By Eric Vengroff, Financial Analyst, Cannabis Daily
Over the coming months and perhaps beyond that, you may hear the term ‘vertical integration’ be discussed in the same sentence or paragraph as cannabis.
Vertical integration is when a company controls more than one stage of the supply chain. For example, if a business that is manufacturing a product decides to get into the business of distribution or retail, they are moving downstream in the supply chain towards the consumer. If the business decides to get into the business of producing one or more of the raw materials that go into the manufacturing process, they are moving upstream in the supply chain towards the original commodities that go into the product.
When I worked in the carpet industry many years ago, the business we owned operated retail stores across the U.S. and Canada. When an opportunity came around to buy a carpet mill, the business decided to move up the supply chain and started producing the carpet that went into our stores. When another opportunity presented itself to buy a yarn spinning plant, the business moved up the supply chain once more to produce the yarn that went into the carpet that went into the stores. Further moves up the supply chain to produce the synthetic fiber that went into the yarn or drilling for oil that went into the petrochemical factory that made the fiber would have been costly and would have strayed into endeavors where the business had neither the capital or the expertise, and so we stopped there.
How will vertical integration apply as it pertains to cannabis production and retailing? In Canada, there are five provinces where retail distribution will not be handled by a government-owned monopoly, or outgrowth of their alcohol distribution system. Of the five, one province, British Columbia has said that they will not permit the licensed producers to also be licensed retailers. The remaining four – Alberta, Manitoba, Ontario and Newfoundland & Labrador, have stated that vertical integration will be permitted.
In a recent interview given by Bruce Linton of Canopy Growth at the MJBizCon Int’l event in Toronto, he said that he believed vertical integration was going to be good for the Canopy, as it will allow his company to open up stores and move margin around between the manufacturing and the retail businesses. This sounds like a great idea; we used to do this in the carpet business when it suited us. However, we didn’t have the provincial government inserted into the middle of our supply chain as the sole distributor, as will be the case, as I understand it, with cannabis.

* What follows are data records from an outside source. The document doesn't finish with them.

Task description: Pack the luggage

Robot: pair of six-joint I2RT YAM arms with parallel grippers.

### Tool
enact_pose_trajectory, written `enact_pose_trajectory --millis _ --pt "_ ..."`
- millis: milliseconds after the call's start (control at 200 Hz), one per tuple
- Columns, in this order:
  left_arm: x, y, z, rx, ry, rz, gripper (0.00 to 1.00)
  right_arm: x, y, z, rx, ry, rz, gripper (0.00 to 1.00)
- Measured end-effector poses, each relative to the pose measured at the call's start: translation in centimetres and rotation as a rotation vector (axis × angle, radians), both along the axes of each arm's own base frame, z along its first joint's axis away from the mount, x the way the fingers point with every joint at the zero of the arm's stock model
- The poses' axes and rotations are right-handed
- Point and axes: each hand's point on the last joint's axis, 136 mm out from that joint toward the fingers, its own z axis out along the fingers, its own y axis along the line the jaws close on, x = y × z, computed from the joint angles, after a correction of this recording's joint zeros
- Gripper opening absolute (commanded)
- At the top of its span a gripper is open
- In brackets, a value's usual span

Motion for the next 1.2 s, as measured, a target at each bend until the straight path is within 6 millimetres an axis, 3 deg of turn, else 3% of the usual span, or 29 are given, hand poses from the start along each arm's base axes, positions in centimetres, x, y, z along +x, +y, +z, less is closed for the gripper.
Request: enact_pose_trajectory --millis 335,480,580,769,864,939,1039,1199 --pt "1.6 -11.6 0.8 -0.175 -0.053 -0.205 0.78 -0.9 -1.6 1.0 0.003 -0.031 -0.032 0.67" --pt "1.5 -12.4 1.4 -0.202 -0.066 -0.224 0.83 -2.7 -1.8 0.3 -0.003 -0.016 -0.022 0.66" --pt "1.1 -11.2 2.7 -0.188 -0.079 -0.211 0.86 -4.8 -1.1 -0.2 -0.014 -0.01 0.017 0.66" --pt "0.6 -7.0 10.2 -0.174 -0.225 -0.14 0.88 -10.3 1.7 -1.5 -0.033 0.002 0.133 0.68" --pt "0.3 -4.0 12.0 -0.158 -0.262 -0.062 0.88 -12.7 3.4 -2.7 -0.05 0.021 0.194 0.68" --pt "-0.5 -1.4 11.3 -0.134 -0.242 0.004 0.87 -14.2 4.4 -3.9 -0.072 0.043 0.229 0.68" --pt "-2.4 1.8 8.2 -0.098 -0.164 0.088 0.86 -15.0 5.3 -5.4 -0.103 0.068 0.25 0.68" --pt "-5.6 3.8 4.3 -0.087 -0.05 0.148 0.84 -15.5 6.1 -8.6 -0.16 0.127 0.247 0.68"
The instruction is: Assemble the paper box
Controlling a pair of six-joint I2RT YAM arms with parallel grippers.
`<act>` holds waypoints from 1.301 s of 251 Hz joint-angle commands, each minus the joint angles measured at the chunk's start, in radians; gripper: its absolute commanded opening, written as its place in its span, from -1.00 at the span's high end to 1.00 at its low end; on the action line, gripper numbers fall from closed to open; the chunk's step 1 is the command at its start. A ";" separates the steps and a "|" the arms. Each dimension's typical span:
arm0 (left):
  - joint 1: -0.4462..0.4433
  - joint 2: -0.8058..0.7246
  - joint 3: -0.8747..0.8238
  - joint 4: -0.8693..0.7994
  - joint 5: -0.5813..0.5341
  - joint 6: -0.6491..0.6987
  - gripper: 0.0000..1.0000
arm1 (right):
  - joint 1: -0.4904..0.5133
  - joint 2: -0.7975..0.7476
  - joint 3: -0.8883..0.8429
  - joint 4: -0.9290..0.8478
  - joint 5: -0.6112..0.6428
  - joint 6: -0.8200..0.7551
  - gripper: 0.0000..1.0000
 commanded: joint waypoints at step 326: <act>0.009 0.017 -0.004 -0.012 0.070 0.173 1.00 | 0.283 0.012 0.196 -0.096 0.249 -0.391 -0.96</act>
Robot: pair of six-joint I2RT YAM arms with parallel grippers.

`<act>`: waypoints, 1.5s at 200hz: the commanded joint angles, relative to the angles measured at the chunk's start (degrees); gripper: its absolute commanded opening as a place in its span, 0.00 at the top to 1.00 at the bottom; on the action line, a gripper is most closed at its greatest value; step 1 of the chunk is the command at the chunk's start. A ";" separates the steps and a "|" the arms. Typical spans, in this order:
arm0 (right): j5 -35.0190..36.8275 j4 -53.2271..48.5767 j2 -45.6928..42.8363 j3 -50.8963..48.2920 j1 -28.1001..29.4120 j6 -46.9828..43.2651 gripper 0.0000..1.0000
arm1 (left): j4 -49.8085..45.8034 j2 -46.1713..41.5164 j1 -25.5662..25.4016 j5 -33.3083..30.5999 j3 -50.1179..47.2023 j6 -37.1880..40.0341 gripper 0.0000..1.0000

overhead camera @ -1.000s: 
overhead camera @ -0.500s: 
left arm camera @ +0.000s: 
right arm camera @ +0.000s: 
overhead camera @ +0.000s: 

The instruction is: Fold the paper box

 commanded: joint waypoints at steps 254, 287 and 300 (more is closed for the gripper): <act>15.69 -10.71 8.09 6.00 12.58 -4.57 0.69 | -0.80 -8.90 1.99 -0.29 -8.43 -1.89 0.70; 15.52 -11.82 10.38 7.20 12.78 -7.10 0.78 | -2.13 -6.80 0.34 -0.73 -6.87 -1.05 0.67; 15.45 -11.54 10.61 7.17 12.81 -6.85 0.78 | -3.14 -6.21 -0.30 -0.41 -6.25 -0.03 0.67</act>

In provinces where independently operated retail stores will be permitted, the sole source of retail supply will come from the provincial government alcohol distribution apparatus. The prices for the products will be set by the provincial government. Licensed producers looking to sell into the recreational market will only have one customer to sell to. Therefore, it seems likely that that one customer will tell the LP how much they intend to spend acquiring the products. I don’t imagine that there will be much bargaining leverage that the LP will have. I could be wrong…
As the provincial governments start acquiring product to fill up store shelves in the fall, perhaps a clearer picture will emerge regarding vertical integration. The financial statements of some of the LP’s who are engaging in their own retail distribution will be interesting to follow as well.
The information and opinions presented here are that of the author and do not represent the thoughts and opinions of this website. The analyst does not own and does not represent any of the companies listed in this article and receives no compensation from any party mentioned in this article. Readers are urged to do their own research and due diligence and should seek advice from an independent financial advisor before making any financial investment.